With about five times as many filling the same venue Friday night, the recently Grammy-nominated singer/guitarist and his three-piece band strode to stage with a lean ferocity belying the slack they could have easily taken by now. As Simpson said toward the end of his set last May when it came to performing encores, he’s “bullshit-averse.” The same attitude followed from him and his mates when it came to between-song patter. He acknowledged his honor from the National Academy of Recording Arts and Sciences, though he wondered aloud what exactly the Americana category in which Academy voters placed him entails (nevertheless stating that it’s better than the commercial mainstream of country, singling Bahamas-fixated Kenny Chesney out for special upbraiding).

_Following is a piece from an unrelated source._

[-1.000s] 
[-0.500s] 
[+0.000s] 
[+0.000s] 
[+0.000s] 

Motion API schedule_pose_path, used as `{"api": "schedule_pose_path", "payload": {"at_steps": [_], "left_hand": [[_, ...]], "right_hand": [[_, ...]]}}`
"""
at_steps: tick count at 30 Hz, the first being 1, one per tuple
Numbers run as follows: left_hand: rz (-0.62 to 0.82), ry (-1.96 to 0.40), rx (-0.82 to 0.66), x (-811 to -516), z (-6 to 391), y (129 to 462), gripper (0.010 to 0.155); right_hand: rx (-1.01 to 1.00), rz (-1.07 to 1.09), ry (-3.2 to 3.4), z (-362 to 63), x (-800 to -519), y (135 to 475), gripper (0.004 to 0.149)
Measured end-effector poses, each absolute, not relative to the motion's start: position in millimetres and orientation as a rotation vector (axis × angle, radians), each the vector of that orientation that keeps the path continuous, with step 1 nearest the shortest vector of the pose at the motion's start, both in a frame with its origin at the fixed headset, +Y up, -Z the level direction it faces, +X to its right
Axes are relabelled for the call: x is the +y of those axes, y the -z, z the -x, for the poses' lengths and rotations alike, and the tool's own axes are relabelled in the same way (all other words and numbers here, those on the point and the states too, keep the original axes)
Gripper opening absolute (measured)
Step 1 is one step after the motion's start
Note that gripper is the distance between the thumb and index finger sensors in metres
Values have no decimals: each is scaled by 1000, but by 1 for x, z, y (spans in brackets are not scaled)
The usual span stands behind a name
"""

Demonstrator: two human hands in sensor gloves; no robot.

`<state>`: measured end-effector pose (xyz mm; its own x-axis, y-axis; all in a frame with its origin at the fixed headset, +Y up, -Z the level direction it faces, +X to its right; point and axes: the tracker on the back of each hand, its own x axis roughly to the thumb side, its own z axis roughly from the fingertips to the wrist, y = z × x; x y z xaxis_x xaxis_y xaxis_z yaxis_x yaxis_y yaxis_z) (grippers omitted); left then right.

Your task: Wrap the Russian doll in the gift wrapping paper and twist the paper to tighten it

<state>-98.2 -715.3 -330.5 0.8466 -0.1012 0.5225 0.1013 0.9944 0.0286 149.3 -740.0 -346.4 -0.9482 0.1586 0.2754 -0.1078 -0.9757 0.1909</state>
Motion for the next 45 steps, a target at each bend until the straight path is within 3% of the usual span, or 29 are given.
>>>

Simpson has received particular attention for his lyrics, which pair observations about cosmological studies and quantum physics with more traditional country themes of the Saturday night rowdiness/Sunday morning solemnity. But the ecumenical, universalist conclusions he draws in songs such as the often name-checked “Turtles All The Way Down” aren’t all that much of a stretch from Willie Nelson’s more philosophically ruminative side. Fittingly enough, Simpson’s singing recalls that of the star whose name was most often said in tandem with Nelson’s at the height of country’s 1970s outlaw movement: Waylon Jennings.
Songs that expand country’s conversation about metaphysics weren’t the only attraction. The musical interaction among Simpson acoustic rhythm guitar and an electric axe player with a couple of effects pedals alongside bass and drums was noticeably more discursive, even jamming, than his last time in town. Simpson’s background in bluegrass virtuosity and speed coupled with the twang and trance-like repetition of his accomplices culminated in the imaginary specter of Buck Owens’ Buckaroos confabbing with The Allman Brothers on Bill Monro’s tour bus. Though the sound may run a parallel to Brad Paisley’s manner of in-concert instrumental shredding and may bear the influence of the band’s dates opening for Zac Brown Band last summer, Simpson and company aren’t nearly so conspicuously showy about their display. And though commercial country sounds to be making a slow, tortuous turnaround from the ill winds of bro-ism, the sort of retro-futurism on tuneful display at the Turner Hall Ballroom show Friday night had naught to do with even much of the best of the format. Simpson is bucking trends, but that seems not to have impeded his career the least bit.